(Items from a data source)

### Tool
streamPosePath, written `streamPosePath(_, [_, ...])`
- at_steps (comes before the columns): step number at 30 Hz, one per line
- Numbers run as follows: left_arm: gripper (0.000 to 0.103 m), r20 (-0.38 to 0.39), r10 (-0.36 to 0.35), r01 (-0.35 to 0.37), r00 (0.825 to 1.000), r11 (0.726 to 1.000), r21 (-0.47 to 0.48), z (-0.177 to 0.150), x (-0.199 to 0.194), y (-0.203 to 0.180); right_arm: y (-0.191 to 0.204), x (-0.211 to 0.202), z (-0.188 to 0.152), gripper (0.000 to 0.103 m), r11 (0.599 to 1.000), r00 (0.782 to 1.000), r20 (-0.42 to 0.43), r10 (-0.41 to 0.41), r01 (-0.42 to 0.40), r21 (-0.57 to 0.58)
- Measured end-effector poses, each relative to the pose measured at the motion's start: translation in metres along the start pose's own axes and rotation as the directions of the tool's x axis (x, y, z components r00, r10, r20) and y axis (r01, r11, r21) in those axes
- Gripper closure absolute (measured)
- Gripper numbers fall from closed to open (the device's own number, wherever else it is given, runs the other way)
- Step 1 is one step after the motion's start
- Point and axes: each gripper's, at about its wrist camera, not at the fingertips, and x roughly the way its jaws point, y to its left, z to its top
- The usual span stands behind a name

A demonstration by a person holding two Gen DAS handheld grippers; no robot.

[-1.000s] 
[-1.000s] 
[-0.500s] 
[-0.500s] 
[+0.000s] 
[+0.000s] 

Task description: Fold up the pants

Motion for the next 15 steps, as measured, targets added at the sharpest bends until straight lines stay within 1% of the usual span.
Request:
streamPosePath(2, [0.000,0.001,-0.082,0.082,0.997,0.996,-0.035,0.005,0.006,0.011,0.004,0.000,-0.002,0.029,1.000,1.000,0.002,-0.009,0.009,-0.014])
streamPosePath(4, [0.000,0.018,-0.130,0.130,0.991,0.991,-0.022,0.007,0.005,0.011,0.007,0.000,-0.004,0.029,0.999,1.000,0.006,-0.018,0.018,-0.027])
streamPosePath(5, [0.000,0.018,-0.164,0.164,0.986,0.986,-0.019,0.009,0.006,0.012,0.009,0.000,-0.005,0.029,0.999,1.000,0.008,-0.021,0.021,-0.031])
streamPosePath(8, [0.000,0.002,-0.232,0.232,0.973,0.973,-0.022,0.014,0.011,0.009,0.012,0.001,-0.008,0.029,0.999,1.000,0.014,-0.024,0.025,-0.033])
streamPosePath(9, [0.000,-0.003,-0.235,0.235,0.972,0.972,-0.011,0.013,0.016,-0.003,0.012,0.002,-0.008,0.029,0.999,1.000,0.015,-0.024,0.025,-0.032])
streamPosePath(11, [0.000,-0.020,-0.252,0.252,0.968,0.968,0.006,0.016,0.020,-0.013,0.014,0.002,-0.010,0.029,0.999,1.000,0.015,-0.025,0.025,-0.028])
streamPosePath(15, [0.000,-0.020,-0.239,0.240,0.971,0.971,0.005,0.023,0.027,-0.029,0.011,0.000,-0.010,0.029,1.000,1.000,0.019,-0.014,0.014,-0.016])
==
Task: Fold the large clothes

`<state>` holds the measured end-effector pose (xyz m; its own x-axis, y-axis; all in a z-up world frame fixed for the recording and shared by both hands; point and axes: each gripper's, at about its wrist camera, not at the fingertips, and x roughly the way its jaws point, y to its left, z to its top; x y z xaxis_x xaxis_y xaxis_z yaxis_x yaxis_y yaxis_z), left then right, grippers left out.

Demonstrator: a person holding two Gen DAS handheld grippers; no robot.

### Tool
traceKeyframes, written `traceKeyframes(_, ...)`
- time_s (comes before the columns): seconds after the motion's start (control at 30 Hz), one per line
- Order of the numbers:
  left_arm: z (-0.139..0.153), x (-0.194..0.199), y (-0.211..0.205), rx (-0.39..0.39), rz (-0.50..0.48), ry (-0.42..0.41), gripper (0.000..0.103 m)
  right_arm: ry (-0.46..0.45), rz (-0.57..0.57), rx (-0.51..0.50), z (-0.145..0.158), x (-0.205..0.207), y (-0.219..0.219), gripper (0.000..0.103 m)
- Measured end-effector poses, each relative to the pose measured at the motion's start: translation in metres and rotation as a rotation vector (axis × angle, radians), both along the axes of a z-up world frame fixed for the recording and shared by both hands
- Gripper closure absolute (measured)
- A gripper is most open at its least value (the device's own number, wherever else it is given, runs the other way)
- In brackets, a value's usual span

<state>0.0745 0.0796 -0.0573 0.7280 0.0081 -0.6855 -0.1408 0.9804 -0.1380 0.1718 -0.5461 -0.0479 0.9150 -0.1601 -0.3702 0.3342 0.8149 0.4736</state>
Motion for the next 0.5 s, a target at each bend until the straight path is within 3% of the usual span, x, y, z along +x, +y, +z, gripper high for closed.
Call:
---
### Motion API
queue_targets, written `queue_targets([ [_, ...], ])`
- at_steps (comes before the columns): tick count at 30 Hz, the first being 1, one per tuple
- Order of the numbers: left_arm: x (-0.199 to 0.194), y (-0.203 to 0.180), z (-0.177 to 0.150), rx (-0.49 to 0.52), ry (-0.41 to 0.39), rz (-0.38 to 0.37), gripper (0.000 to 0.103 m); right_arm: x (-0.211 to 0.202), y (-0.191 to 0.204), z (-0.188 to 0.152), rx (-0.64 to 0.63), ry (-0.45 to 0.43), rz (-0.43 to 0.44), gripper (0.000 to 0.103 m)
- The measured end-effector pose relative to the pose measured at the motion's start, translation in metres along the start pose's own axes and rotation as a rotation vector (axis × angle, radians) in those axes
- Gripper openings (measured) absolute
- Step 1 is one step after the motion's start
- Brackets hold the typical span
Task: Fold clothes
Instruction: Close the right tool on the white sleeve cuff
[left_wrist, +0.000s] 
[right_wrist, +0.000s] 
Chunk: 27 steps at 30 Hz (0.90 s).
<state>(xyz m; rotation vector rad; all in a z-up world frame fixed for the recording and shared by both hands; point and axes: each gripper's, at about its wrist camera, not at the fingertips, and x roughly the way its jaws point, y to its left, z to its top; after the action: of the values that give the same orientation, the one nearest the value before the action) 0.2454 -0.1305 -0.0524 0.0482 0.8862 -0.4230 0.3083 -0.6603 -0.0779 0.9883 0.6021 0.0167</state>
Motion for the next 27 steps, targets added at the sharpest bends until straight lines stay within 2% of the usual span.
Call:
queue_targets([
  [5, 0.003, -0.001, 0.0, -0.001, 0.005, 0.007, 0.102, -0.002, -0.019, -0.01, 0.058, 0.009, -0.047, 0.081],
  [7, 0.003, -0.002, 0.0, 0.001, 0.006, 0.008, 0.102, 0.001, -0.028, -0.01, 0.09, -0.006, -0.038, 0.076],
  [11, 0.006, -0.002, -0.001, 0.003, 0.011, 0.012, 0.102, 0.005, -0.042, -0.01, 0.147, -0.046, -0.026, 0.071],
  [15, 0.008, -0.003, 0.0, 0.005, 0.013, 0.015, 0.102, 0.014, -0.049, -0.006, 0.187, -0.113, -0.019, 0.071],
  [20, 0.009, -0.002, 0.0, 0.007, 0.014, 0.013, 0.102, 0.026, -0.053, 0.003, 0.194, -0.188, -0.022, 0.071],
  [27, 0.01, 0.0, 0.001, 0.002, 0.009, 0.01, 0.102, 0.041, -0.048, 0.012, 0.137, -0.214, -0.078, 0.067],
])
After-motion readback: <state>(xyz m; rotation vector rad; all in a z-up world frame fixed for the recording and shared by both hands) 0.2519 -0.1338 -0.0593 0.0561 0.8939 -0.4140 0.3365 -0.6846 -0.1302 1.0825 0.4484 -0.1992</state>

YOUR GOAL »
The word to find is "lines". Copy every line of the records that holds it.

OUTPUT OF THE EXERCISE »
Motion for the next 15 steps, as measured, targets added at the sharpest bends until straight lines stay within 1% of the usual span.
Motion for the next 27 steps, targets added at the sharpest bends until straight lines stay within 2% of the usual span.

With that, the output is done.